* Aim of the exercise *
The full listing below should be returned without a single change.

----------------

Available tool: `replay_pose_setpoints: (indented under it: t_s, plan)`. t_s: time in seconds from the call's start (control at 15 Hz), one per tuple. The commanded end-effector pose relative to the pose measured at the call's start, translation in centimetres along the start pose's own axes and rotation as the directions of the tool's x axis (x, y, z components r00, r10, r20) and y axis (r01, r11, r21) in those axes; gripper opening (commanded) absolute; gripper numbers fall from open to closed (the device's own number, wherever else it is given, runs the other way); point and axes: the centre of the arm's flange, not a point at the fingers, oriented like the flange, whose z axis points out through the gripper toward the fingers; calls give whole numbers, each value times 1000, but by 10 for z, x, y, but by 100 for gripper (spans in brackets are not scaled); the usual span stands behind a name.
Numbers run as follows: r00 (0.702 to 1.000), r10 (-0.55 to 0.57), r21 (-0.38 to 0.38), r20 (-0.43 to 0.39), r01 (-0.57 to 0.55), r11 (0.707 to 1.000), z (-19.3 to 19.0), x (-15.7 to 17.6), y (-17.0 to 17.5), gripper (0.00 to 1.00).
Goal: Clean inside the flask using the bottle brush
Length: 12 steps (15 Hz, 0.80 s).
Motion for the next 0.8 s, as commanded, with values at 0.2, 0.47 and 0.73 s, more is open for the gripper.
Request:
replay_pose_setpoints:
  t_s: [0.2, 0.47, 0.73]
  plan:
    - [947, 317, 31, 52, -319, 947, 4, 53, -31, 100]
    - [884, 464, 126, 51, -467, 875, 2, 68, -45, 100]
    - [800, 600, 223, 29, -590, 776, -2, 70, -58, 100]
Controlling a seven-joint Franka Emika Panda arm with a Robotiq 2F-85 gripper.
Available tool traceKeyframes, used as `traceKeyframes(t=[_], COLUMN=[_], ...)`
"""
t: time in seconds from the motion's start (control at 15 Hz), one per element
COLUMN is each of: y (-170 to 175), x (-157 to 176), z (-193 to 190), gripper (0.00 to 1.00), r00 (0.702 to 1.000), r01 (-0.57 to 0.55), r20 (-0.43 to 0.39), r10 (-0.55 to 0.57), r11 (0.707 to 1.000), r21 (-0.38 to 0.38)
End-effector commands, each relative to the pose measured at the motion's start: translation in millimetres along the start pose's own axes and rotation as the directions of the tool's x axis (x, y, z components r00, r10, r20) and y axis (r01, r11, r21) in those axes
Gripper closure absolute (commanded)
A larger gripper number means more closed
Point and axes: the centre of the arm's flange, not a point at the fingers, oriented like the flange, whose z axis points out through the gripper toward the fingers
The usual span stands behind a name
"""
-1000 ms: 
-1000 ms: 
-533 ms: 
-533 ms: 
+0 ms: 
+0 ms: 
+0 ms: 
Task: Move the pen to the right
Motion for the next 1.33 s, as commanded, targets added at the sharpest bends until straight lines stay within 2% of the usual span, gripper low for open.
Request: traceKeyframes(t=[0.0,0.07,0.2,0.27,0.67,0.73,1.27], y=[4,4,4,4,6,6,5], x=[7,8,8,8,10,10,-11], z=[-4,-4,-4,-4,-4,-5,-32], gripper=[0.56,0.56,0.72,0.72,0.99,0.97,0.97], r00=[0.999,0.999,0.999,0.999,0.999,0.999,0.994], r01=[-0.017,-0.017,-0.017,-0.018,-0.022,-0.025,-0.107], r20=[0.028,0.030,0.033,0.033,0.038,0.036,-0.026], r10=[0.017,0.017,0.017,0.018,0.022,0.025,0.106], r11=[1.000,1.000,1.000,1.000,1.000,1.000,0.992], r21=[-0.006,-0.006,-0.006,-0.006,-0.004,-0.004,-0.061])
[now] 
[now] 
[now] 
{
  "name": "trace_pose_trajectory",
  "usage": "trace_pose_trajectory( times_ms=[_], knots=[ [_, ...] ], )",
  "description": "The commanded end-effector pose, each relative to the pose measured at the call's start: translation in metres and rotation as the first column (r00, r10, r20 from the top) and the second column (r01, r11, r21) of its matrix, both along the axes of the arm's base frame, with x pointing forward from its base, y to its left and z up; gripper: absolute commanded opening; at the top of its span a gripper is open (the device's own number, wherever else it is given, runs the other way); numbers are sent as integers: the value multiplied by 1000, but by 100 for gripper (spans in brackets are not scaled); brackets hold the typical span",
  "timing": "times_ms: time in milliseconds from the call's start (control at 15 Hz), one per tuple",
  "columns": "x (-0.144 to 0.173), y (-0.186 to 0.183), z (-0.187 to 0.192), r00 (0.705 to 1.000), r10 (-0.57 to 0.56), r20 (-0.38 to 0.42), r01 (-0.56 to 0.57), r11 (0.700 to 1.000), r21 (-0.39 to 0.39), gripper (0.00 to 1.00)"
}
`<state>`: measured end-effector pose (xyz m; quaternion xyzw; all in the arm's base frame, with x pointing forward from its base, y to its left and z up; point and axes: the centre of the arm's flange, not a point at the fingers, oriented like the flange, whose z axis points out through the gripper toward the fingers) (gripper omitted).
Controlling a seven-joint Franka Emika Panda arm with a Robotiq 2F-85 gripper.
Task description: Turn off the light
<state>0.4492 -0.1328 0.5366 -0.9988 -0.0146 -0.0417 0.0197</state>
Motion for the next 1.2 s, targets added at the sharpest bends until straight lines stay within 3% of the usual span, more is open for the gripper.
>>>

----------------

* Output for this exercise *
Available tool: `replay_pose_setpoints: (indented under it: t_s, plan)`. t_s: time in seconds from the call's start (control at 15 Hz), one per tuple. The commanded end-effector pose relative to the pose measured at the call's start, translation in centimetres along the start pose's own axes and rotation as the directions of the tool's x axis (x, y, z components r00, r10, r20) and y axis (r01, r11, r21) in those axes; gripper opening (commanded) absolute; gripper numbers fall from open to closed (the device's own number, wherever else it is given, runs the other way); point and axes: the centre of the arm's flange, not a point at the fingers, oriented like the flange, whose z axis points out through the gripper toward the fingers; calls give whole numbers, each value times 1000, but by 10 for z, x, y, but by 100 for gripper (spans in brackets are not scaled); the usual span stands behind a name.
Numbers run as follows: r00 (0.702 to 1.000), r10 (-0.55 to 0.57), r21 (-0.38 to 0.38), r20 (-0.43 to 0.39), r01 (-0.57 to 0.55), r11 (0.707 to 1.000), z (-19.3 to 19.0), x (-15.7 to 17.6), y (-17.0 to 17.5), gripper (0.00 to 1.00).
Goal: Clean inside the flask using the bottle brush
Length: 12 steps (15 Hz, 0.80 s).
Motion for the next 0.8 s, as commanded, with values at 0.2, 0.47 and 0.73 s, more is open for the gripper.
Request:
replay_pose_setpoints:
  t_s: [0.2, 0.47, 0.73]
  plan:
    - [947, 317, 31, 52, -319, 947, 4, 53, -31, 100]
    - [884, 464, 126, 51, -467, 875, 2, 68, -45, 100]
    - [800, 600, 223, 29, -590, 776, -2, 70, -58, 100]
Controlling a seven-joint Franka Emika Panda arm with a Robotiq 2F-85 gripper.
Available tool traceKeyframes, used as `traceKeyframes(t=[_], COLUMN=[_], ...)`
"""
t: time in seconds from the motion's start (control at 15 Hz), one per element
COLUMN is each of: y (-170 to 175), x (-157 to 176), z (-193 to 190), gripper (0.00 to 1.00), r00 (0.702 to 1.000), r01 (-0.57 to 0.55), r20 (-0.43 to 0.39), r10 (-0.55 to 0.57), r11 (0.707 to 1.000), r21 (-0.38 to 0.38)
End-effector commands, each relative to the pose measured at the motion's start: translation in millimetres along the start pose's own axes and rotation as the directions of the tool's x axis (x, y, z components r00, r10, r20) and y axis (r01, r11, r21) in those axes
Gripper closure absolute (commanded)
A larger gripper number means more closed
Point and axes: the centre of the arm's flange, not a point at the fingers, oriented like the flange, whose z axis points out through the gripper toward the fingers
The usual span stands behind a name
"""
-1000 ms: 
-1000 ms: 
-533 ms: 
-533 ms: 
+0 ms: 
+0 ms: 
+0 ms: 
Task: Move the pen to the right
Motion for the next 1.33 s, as commanded, targets added at the sharpest bends until straight lines stay within 2% of the usual span, gripper low for open.
Request: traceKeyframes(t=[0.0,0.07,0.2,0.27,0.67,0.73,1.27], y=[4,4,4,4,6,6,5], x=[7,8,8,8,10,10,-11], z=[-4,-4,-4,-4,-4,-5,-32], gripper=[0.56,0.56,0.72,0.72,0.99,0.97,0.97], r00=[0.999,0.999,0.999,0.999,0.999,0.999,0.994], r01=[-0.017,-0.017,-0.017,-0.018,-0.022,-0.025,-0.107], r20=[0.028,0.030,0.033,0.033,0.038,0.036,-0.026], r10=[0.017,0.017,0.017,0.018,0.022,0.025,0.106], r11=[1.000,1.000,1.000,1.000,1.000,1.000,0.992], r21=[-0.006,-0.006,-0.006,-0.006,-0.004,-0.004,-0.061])
[now] 
[now] 
[now] 
{
  "name": "trace_pose_trajectory",
  "usage": "trace_pose_trajectory( times_ms=[_], knots=[ [_, ...] ], )",
  "description": "The commanded end-effector pose, each relative to the pose measured at the call's start: translation in metres and rotation as the first column (r00, r10, r20 from the top) and the second column (r01, r11, r21) of its matrix, both along the axes of the arm's base frame, with x pointing forward from its base, y to its left and z up; gripper: absolute commanded opening; at the top of its span a gripper is open (the device's own number, wherever else it is given, runs the other way); numbers are sent as integers: the value multiplied by 1000, but by 100 for gripper (spans in brackets are not scaled); brackets hold the typical span",
  "timing": "times_ms: time in milliseconds from the call's start (control at 15 Hz), one per tuple",
  "columns": "x (-0.144 to 0.173), y (-0.186 to 0.183), z (-0.187 to 0.192), r00 (0.705 to 1.000), r10 (-0.57 to 0.56), r20 (-0.38 to 0.42), r01 (-0.56 to 0.57), r11 (0.700 to 1.000), r21 (-0.39 to 0.39), gripper (0.00 to 1.00)"
}
`<state>`: measured end-effector pose (xyz m; quaternion xyzw; all in the arm's base frame, with x pointing forward from its base, y to its left and z up; point and axes: the centre of the arm's flange, not a point at the fingers, oriented like the flange, whose z axis points out through the gripper toward the fingers) (gripper omitted).
Controlling a seven-joint Franka Emika Panda arm with a Robotiq 2F-85 gripper.
Task description: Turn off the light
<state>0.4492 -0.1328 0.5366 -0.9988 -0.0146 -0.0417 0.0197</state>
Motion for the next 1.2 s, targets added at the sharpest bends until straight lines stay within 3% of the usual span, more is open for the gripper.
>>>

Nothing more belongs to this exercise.